Очень похоже на то, как однажды ели торт на мамином дне рождения. Мне положили большой кусок на блюдце, боком, чтоб удобнее было есть. В желтой бисквитной горе белели две толстые прослойки крема.
И я начала с этого крема, подбирая его с краю ложечкой, а потом углубляясь все дальше, и скоро образовалась ложбинка, а потом пещера, потому что доставать снизу, со стороны блюдца, казалось вкуснее, а верх еще оставался цел, и иллюзия, что этот кусок торта никогда не закончится, была реальностью.
Впрочем, детство тоже казалось вечным. Нескончаемым, как этот туннель в снежном покрове, который никогда, ни в одном сне, так и не был пройден до конца.
Снег растаял через неделю. Удивительно, как он продержался при температуре почти плюс пятнадцать выше нуля столько времени.
Даже нельзя сказать, что он таял. Потому что результатом таяния должна быть вода. А ее не было. Не было ни грязи, ни луж. Но снежный покров становился все тоньше и тоньше. Он будто высыхал на солнце.
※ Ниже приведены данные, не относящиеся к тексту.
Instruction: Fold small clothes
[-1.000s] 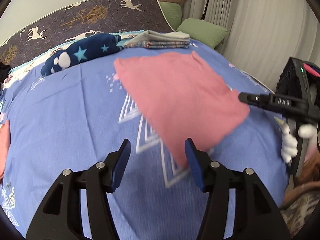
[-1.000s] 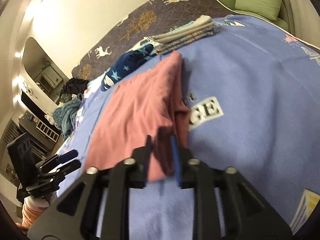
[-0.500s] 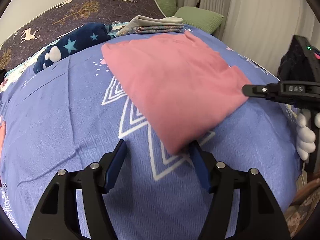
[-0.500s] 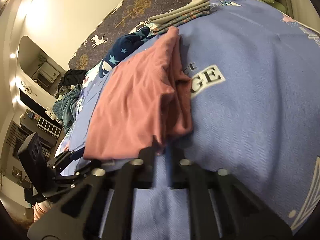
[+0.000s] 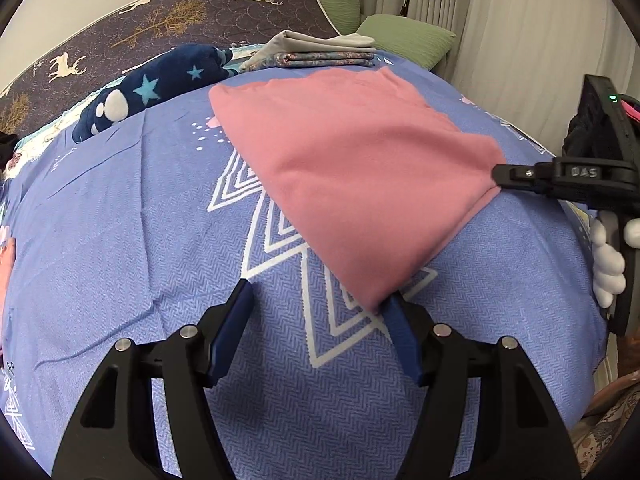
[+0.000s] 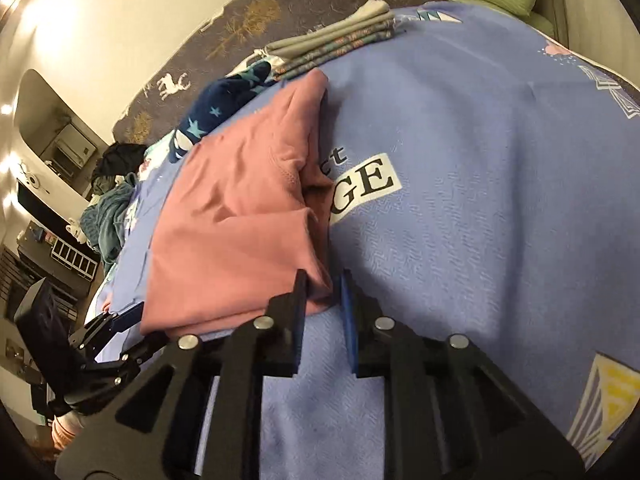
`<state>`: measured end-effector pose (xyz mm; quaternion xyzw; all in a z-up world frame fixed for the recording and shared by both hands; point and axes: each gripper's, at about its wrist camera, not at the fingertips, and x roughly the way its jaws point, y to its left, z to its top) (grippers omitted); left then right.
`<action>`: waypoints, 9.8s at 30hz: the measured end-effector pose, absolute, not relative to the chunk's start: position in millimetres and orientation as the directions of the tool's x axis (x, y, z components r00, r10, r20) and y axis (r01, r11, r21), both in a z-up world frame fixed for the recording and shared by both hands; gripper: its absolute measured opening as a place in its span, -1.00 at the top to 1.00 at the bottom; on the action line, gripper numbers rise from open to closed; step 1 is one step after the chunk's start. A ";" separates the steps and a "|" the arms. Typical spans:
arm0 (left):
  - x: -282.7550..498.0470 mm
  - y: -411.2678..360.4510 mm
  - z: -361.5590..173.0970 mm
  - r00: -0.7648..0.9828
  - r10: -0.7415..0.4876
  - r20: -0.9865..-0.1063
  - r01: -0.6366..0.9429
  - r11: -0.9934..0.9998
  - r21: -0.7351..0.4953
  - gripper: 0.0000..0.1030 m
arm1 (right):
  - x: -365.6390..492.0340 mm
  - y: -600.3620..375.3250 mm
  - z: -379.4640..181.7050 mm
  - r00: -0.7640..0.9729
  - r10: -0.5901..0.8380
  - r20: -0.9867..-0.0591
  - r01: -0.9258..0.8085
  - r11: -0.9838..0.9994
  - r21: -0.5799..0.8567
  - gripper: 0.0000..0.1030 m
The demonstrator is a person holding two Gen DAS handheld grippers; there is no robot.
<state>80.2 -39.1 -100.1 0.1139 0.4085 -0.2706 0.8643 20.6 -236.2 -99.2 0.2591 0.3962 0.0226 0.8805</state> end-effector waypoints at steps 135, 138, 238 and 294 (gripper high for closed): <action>115.9 -44.0 -76.6 0.493 -0.529 -0.691 0.579 0.792 -0.193 -0.03 | 59.3 -233.4 -71.0 0.690 0.283 -0.666 -0.033 0.932 0.362 -0.17; 120.9 -47.9 -77.5 0.488 -0.527 -0.696 0.583 0.790 -0.189 -0.06 | 66.8 -237.3 -73.8 0.684 0.277 -0.675 -0.024 0.933 0.359 -0.23; 170.8 -47.7 23.5 0.460 -0.774 -0.434 0.698 0.618 -0.362 0.55 | 73.9 -154.5 33.1 0.873 0.173 -0.455 -0.243 0.965 -0.100 0.58; 391.0 -241.0 149.0 0.645 -0.610 -0.461 0.683 0.730 -0.010 0.55 | 309.4 -333.7 143.3 0.956 -0.080 -0.281 0.044 0.990 -0.130 0.58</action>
Оливер Дио говорит, что снег может улетать по снежинке опять в небо. Но мы ничего не видим, поскольку это происходит ночью. А мы ночью спим. Потому что мы люди. И потому что утром рано вставать в школу.
На работу я вышла в среду, через два дня после того как позвонил начальник.
На этот раз я опоздала на сорок три минуты.
…Первым делом я включаю компьютер и смотрю личную почту. За два дня, как правило, приходит восемь – десять писем.
На этот раз меньше. Два от Леона (он издатель), и еще три из синагоги (они приглашают меня на праздник молока, на тренинг делового общения, и просто помолиться в хорошей компании). Молоко я ненавижу. Тренинги провожу сама. А хорошие компании мне вообще неинтересны.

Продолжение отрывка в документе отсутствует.